Laura Lamont’s Life in Pictures by Emma Straub (Riverhead Trade)
In 1920, Elsa Emerson, the youngest and blondest of three sisters, is born in idyllic Door County, Wisconsin. Her parents own the Cherry County Playhouse, and more than anything, Elsa relishes appearing onstage, where she soaks up the approval of her father and the embrace of the audience. But when tragedy strikes her family, her acting becomes more than a child’s game of pretend. While still in her teens, Elsa marries and flees to Los Angeles. There she is discovered by Irving Green, one of the most powerful Hollywood executives; he refashions her as a serious, exotic brunette and renames her Laura Lamont. With her new identity and her name in lights, Laura’s career takes off, as does her affair with Irving, who becomes her great love. Laura experiences all the glamour and extravagance of the heady pinnacle of stardom in the studio-system era as she becomes an Academy Award-winning actress-and a genuine movie star. But fame has its costs, and while Laura tries to balance career, family, and personal happiness, she realizes that Elsa Emerson might not be gone completely.

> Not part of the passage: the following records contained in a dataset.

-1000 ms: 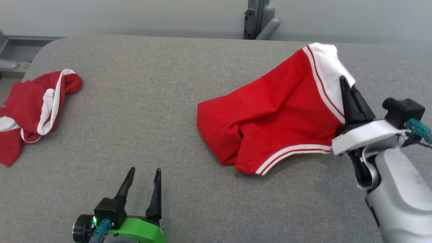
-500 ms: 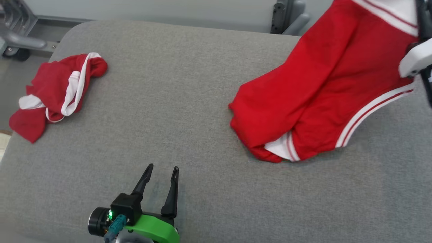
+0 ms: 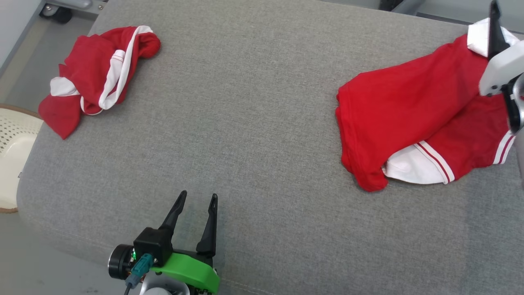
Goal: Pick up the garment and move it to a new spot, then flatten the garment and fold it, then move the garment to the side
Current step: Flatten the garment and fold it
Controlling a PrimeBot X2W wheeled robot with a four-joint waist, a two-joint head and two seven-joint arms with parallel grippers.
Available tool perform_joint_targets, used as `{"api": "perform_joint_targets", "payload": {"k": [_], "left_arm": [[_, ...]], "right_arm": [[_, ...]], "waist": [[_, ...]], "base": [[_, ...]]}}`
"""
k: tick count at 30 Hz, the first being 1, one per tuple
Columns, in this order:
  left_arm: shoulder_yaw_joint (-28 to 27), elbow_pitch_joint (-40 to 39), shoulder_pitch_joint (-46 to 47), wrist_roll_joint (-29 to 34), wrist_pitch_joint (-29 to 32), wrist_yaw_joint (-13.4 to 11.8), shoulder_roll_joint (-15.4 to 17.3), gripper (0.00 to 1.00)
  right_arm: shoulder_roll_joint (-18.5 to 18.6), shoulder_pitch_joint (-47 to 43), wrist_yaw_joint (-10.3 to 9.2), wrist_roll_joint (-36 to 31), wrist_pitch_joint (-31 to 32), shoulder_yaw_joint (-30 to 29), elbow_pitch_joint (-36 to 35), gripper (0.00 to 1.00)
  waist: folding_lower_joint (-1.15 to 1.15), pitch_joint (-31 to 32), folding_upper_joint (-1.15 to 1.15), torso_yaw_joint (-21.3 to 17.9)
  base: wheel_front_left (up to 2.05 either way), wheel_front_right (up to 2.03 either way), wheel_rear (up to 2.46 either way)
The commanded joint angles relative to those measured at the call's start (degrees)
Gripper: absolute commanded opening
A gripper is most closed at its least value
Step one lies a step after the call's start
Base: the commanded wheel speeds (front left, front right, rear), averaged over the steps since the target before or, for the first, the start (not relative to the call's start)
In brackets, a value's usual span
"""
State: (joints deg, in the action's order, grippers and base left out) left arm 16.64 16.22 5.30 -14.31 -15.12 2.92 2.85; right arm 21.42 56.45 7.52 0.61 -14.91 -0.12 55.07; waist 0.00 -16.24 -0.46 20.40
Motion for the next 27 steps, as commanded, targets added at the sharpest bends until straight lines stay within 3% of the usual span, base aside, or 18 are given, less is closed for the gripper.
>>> {"api": "perform_joint_targets", "payload": {"k": [1,8,15,22,27], "left_arm": [[-0.4,0.0,0.1,0.3,0.0,-0.4,0.1,1.0],[-1.1,0.4,0.4,1.1,0.0,0.4,0.1,1.0],[-1.3,1.3,-1.2,1.5,0.0,0.8,0.1,1.0],[-1.4,1.7,-2.0,1.5,0.0,1.1,0.1,1.0],[-1.2,1.3,-1.9,0.9,0.0,0.9,0.1,1.0]], "right_arm": [[-0.9,-1.7,-0.05,1.3,-0.3,0.7,-1.9,1.0],[-4.6,-14.6,-0.06,9.1,-0.3,6.5,-12.8,1.0],[-5.2,-27.3,-0.06,16.0,-0.3,14.4,-20.0,1.0],[-4.7,-34.4,-0.05,18.7,-0.3,23.2,-22.4,1.0],[-3.5,-34.5,-0.06,18.8,-0.3,27.6,-21.1,1.0]], "waist": [[0.0,0.9,0.46,-2.0],[0.0,4.0,0.46,-6.7],[0.0,6.2,0.46,-8.9],[0.0,6.7,0.46,-8.6],[0.0,5.9,0.46,-7.7]], "base": [[0.0,0.0,0.0],[0.0,0.0,0.0],[0.0,0.0,0.0],[0.0,0.0,0.0],[0.0,0.0,0.0]]}}
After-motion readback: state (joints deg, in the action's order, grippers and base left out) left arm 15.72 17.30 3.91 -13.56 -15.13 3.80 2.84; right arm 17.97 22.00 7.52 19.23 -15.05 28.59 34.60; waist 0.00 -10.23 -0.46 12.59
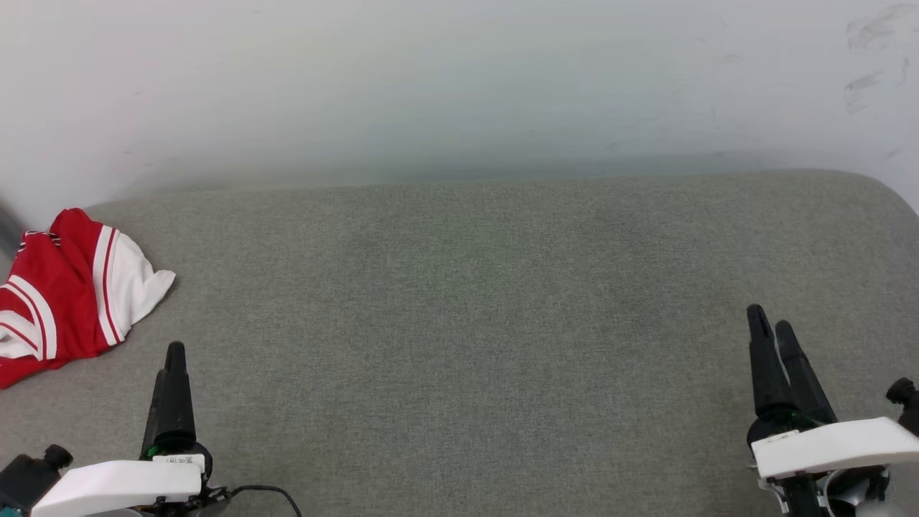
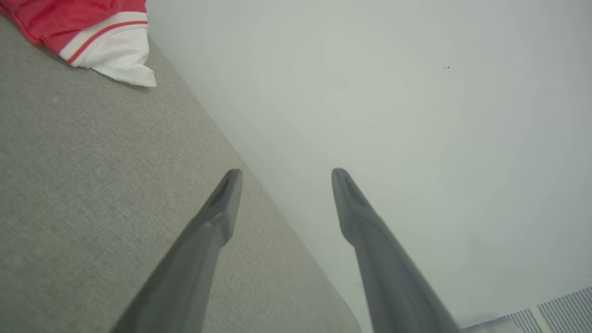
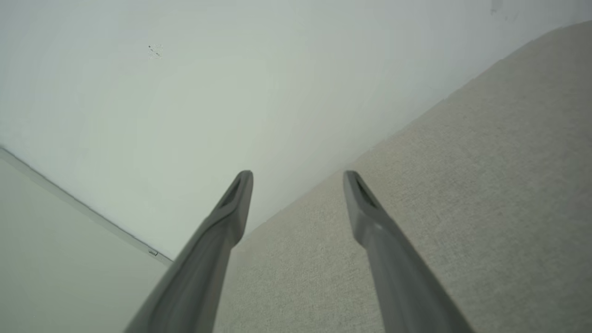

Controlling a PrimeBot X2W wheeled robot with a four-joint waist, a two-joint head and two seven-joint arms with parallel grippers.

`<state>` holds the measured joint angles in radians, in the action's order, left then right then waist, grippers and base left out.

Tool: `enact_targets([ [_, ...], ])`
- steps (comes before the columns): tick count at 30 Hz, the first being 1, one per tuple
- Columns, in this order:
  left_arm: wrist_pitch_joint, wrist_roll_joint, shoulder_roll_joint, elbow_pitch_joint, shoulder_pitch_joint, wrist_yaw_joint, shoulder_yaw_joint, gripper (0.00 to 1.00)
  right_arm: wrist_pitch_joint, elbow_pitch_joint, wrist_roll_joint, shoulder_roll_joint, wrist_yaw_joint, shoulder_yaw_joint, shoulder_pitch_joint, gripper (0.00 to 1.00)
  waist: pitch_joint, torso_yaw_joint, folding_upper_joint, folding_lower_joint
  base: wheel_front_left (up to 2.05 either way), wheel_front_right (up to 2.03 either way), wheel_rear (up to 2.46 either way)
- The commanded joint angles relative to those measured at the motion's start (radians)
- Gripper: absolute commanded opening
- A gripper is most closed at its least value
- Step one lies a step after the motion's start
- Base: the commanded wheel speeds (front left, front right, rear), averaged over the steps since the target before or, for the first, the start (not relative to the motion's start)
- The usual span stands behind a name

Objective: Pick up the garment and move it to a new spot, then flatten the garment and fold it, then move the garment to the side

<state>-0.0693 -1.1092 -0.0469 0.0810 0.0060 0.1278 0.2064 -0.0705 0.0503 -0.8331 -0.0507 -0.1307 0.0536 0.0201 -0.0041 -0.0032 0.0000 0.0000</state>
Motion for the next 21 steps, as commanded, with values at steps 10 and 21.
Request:
enact_targets([
  [10,-0.038,0.254,-0.003,-0.128,0.018,-0.036,-0.046,1.0,-0.037,-0.084,0.283,0.0,0.0,-0.05,0.0,1.0,0.002,-0.001,0.0,0.0,0.0,0.0,0.0],
  [21,-0.07,0.576,-0.003,-0.184,0.047,-0.121,-0.174,1.0,-0.068,-0.08,0.474,0.0,0.0,-0.041,-0.02,1.0,-0.001,-0.005,0.0,0.0,0.0,0.0,0.0],
])
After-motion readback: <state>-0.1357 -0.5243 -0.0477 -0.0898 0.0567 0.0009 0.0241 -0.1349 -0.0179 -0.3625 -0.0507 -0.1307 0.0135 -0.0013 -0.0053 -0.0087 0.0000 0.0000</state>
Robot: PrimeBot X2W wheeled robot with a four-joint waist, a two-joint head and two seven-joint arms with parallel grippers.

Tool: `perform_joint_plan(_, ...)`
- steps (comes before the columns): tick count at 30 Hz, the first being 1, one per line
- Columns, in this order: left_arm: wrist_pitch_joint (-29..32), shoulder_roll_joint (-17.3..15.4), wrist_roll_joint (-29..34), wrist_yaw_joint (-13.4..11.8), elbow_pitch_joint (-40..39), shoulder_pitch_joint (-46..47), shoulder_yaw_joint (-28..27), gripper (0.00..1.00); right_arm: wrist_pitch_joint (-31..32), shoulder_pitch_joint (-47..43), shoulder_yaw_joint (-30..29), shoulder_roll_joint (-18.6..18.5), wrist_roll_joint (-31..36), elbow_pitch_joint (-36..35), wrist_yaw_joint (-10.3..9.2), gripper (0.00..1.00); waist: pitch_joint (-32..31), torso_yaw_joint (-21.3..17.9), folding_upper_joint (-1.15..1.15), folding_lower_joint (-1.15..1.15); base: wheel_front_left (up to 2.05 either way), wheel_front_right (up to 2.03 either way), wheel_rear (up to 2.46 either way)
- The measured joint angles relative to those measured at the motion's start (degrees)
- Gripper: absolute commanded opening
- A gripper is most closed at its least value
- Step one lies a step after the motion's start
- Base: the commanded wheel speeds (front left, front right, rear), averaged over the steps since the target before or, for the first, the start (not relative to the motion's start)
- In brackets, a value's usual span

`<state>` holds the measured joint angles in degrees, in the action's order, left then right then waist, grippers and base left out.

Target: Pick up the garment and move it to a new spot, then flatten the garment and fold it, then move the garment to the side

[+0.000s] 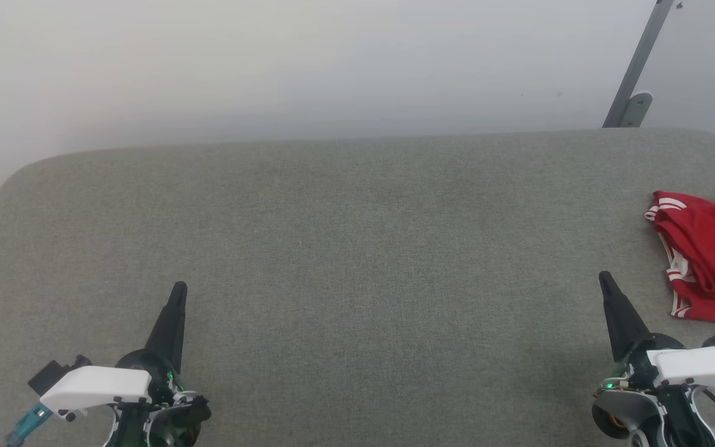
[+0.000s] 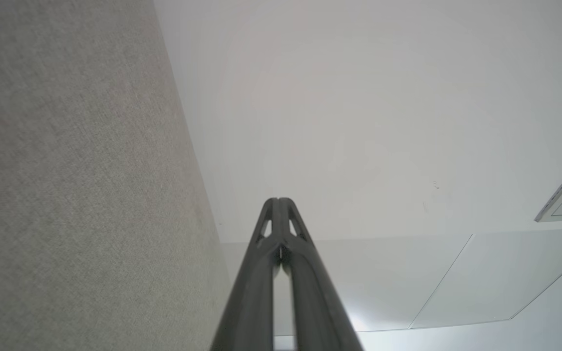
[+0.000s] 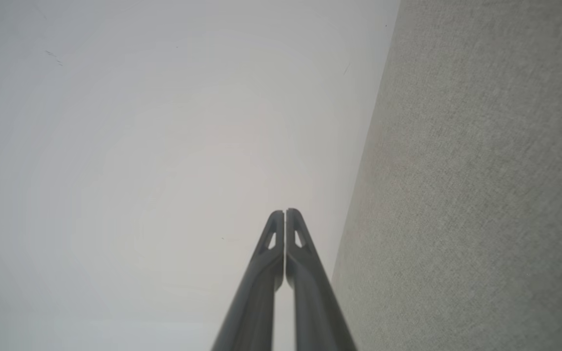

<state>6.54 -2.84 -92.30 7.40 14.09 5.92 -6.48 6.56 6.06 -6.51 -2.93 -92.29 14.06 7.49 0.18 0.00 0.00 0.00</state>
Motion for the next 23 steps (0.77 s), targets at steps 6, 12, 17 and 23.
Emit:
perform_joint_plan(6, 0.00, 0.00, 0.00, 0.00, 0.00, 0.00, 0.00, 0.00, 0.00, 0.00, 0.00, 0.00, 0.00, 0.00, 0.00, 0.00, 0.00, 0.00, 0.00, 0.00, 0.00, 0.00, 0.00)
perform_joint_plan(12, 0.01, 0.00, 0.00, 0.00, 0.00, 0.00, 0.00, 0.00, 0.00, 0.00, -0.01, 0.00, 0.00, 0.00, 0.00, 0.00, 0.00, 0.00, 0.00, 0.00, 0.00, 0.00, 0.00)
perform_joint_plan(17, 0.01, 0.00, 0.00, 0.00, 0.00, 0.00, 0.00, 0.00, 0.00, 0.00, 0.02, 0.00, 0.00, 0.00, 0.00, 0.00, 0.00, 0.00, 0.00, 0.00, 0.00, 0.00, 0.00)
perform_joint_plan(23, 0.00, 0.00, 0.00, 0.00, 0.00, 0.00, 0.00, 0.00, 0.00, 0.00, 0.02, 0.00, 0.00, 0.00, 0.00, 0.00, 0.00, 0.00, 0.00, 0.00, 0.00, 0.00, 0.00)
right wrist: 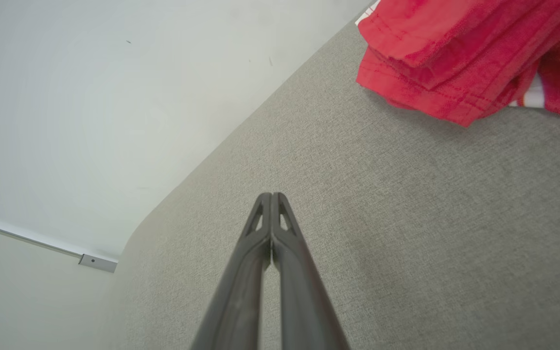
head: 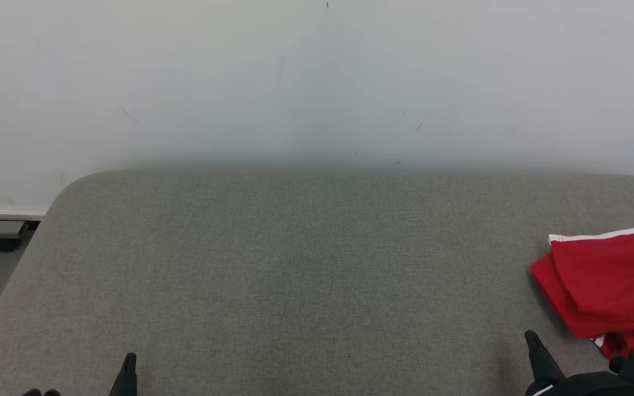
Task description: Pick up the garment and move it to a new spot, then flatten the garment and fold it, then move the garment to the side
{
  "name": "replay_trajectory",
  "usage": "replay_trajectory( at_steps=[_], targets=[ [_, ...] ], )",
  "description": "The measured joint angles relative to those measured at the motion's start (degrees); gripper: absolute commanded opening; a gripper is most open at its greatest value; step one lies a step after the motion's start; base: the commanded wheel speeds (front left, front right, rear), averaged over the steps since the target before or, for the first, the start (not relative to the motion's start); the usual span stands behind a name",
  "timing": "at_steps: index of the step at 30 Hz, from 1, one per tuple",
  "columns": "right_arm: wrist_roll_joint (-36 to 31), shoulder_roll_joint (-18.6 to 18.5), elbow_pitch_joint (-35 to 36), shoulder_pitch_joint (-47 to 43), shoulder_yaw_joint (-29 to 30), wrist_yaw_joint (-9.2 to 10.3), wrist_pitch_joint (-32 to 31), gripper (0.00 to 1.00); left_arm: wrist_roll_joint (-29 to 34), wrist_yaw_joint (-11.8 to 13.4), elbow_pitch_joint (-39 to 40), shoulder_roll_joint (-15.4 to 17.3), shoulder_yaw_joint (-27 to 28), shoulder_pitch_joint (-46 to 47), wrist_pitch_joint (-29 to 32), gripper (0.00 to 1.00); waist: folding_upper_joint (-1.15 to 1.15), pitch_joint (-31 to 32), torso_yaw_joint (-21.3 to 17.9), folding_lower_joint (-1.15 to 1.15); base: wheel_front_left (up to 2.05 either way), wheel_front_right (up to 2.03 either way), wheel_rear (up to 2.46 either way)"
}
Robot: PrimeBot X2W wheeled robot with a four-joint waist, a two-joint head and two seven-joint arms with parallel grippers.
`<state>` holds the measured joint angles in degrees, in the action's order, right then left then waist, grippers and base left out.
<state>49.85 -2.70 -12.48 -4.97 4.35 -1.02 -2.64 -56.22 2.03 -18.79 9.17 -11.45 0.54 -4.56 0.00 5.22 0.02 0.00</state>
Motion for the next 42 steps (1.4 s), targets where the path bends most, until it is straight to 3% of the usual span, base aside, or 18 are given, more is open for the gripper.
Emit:
replay_trajectory(
  at_steps=[42],
  targets=[
    [28.24,0.11,-2.9,6.26,2.25,-3.71,-2.75,0.0,-23.92,-5.88,1.09,-4.46,11.29,2.4,7.58,0.0,0.0,-3.62,-0.01,0.0,0.0,0.0,0.0]
  ],
)
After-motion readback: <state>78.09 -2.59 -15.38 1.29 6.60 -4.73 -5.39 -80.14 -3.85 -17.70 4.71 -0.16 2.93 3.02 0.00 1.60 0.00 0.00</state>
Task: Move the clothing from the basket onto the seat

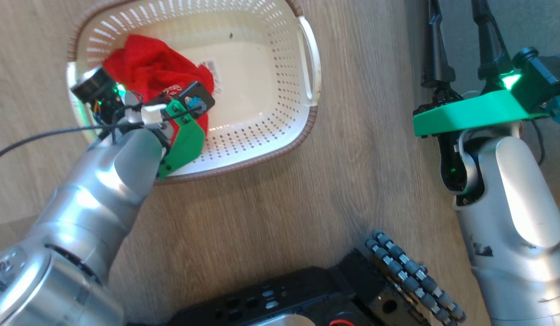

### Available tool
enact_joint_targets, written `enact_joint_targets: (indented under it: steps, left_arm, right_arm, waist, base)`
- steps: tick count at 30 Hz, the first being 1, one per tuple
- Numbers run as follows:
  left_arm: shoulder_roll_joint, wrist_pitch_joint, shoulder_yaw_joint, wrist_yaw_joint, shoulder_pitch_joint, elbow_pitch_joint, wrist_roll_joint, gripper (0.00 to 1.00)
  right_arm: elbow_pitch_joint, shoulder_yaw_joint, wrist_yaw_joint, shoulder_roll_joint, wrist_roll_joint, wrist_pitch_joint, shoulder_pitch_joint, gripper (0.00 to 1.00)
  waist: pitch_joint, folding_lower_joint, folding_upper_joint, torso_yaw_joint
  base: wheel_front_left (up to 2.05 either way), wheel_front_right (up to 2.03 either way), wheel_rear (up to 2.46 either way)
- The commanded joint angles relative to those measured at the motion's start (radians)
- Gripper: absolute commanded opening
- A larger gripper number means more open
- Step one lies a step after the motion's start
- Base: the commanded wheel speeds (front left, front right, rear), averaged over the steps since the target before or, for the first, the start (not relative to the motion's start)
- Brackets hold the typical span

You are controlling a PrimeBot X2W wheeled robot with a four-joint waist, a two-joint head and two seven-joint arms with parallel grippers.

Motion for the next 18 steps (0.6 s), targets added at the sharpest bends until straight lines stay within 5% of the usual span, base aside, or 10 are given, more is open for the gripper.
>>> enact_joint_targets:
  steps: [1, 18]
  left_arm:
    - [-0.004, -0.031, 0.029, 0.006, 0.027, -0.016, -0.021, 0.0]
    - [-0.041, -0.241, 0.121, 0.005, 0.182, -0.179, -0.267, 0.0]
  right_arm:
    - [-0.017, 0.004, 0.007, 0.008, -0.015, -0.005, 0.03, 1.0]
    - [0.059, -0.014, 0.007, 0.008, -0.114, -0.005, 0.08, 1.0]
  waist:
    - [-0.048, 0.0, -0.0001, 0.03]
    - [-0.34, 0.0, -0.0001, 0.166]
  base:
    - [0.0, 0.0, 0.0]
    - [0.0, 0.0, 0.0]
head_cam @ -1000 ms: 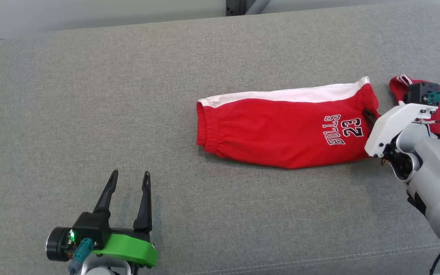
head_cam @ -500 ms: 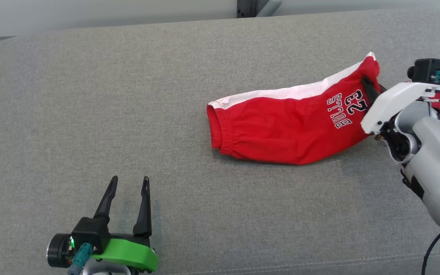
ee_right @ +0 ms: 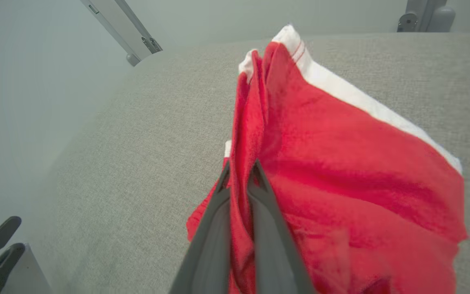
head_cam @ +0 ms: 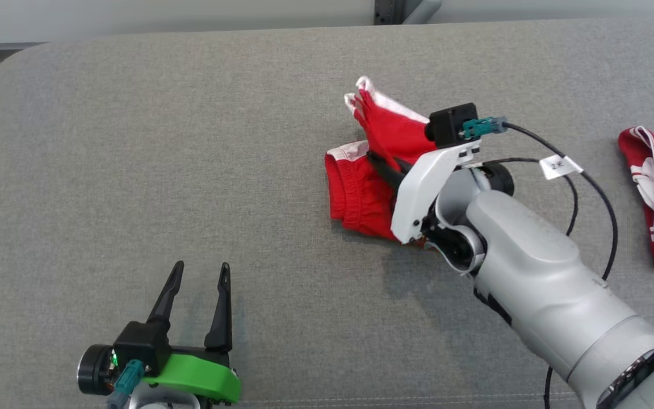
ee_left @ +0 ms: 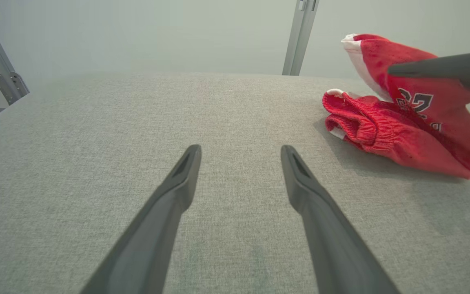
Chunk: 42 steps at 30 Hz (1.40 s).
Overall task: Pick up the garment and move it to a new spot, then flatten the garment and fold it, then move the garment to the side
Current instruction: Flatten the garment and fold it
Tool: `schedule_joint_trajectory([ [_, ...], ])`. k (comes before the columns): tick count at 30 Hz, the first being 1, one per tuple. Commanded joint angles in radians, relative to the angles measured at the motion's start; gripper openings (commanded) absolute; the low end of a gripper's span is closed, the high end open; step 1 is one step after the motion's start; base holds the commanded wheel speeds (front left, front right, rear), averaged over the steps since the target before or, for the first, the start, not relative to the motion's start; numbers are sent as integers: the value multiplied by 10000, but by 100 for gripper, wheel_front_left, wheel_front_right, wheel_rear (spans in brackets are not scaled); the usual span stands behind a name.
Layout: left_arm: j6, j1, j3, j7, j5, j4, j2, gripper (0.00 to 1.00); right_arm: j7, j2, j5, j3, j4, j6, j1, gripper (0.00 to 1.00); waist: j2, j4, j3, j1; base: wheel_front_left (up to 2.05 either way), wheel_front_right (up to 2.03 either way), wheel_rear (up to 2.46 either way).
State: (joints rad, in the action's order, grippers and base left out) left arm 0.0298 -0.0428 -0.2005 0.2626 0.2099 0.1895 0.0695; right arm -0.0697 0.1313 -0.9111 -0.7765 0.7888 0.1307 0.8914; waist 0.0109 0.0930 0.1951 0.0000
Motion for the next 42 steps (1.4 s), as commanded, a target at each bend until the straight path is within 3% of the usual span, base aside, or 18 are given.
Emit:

Show World by Wilton Barnhardt (Picador)
Wilton Barnhardt is a writer of rare and extraordinary talent who has yet to walk the same ground twice. WithShow World, he offers a contemporary woman’s story that will haunt its every reader. Samantha Flint, the figure at the book’s center, flees the Midwest for Smith College to shake her past, to invent a future she can live with. There she meets the redoubtable Mimi Mohr; together and apart they move from New York City to D.C. to Los Angeles. Yet even as each new city takes them to fresh heights of power and wealth, everything Sam wants seems to elude her—and after a series of lapses, both desperate and careless, she finds her dreams have turned against her. A work of wicked satire, acerbic humor, and unmatched imagination, Show World is Wilton Barnhardt’s clear-eyed estimate of America and what we all want out of her.
Masks of Anarchy by Michael Demson, Summer Mcclinton (Verso)
Masks of Anarchy tells the extraordinary story of Percy Shelley’s poem “The Masque of Anarchy,” from its conception in Italy and suppression in England to the moment it became a catalyst for protest among New York City workers a century later. Shelley penned the poem in 1819, after hearing of the Peterloo Massacre, where British cavalrycharged peaceful political demonstrators near Manchester. His words would later inspire figures as wide-ranging as Henry David Thoreau and Mahatma Gandhi-and also Pauline Newman, the woman the New York Times called the “New Joan of Arc” in 1907. Newman was a Jewish immigrant who worked in the Triangle Shirtwaist Factory, and came to be a leading organizer-and the first female organizer-of one of America’s most powerful unions, the International Ladies’ Garment Workers’ Union. As she marched with tens, sometimes hundreds of thousands of New Yorkers in the streets, Shelley’s poem never ceased to inspire her. “Shake your chains to earth like dew,” it implores. “Ye are many-they are few.”